Databricks Certified Associate Developer for Apache Spark — Question 149
Which of the following code blocks creates a Python UDF assessPerformanceUDF() using the integer-returning Python function assessPerformance() and applies it to Column customerSatisfaction in DataFrame storesDF?
Answer options
- A. assessPerformanceUDF = udf(assessPerformance, IntegerType) storesDF.withColumn("result", assessPerformanceUDF(col("customerSatisfaction")))
- B. assessPerformanceUDF = udf(assessPerformance, IntegerType()) storesDF.withColumn("result", assessPerformanceUDF(col("customerSatisfaction")))

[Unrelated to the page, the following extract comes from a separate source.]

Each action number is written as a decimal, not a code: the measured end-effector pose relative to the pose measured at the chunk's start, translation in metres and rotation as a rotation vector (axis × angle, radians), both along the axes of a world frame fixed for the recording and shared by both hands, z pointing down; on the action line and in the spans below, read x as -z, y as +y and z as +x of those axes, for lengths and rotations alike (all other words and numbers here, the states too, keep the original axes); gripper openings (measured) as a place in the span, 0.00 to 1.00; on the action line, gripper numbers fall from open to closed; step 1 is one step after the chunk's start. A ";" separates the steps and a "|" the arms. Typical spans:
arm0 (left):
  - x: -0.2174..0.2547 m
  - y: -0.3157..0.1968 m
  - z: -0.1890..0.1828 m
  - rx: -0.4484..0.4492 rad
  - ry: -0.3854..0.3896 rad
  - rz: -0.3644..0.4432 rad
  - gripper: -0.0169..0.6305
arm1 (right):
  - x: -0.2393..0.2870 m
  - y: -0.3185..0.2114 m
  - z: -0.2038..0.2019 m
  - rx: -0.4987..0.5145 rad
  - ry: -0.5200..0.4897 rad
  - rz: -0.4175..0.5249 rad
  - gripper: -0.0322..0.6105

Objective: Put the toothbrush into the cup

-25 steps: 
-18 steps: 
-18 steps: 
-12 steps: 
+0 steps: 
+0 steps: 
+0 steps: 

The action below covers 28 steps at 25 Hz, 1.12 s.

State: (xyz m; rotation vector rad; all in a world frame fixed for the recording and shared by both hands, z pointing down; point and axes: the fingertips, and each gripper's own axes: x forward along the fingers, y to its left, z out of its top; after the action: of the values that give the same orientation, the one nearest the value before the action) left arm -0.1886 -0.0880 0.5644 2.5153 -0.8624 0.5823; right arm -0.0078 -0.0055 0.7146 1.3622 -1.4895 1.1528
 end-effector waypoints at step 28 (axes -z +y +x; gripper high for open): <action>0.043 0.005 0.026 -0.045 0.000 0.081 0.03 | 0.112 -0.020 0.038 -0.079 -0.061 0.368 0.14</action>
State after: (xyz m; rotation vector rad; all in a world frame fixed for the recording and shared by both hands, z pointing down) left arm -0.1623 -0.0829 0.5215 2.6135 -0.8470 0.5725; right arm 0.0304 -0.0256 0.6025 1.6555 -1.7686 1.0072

- C. assessPerformanceUDF - udf(assessPerformance) storesDF.withColumn("result", assessPerformance(col(“customerSatisfaction")))
- D. assessPerformanceUDF = udf(assessPerformance) storesDF.withColumn("result", assessPerformanceUDF(col("customerSatisfaction")))

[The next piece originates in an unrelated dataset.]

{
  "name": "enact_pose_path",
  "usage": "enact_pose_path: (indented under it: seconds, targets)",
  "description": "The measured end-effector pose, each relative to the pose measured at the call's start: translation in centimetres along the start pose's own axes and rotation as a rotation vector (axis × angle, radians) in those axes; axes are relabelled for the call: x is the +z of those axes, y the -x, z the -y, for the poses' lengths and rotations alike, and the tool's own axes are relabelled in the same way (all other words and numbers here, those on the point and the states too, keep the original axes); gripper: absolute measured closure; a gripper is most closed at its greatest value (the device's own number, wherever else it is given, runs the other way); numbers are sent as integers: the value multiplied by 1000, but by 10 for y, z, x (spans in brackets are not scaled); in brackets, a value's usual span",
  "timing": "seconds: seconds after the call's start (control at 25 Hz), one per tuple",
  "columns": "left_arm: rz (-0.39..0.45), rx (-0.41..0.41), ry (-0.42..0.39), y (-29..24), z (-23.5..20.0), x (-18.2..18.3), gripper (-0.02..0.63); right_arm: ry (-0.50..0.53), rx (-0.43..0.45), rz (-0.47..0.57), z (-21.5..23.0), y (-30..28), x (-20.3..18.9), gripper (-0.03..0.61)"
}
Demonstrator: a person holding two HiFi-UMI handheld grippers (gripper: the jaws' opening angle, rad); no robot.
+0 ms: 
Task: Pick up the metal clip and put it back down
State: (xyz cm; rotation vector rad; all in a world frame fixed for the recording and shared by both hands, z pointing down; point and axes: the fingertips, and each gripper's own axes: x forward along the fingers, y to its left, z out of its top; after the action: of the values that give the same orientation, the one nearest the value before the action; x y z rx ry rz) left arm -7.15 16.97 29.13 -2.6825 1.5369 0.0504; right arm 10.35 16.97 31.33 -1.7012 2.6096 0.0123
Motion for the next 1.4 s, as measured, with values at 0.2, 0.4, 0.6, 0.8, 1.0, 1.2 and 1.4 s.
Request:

- E. assessPerformanceUDF = udf(assessPerformance, IntegerType()) storesDF.withColumn("result", assessPerformance(col("customerSatisfaction")))
Correct answer: B
Explanation
Option B is correct because it properly defines the UDF with the correct syntax for IntegerType and applies it to the specified DataFrame column. Option A is incorrect due to the missing parentheses for IntegerType, while Option C uses an incorrect assignment operator. Options D and E do not apply the UDF correctly to the DataFrame column in terms of returning the expected integer type from the function.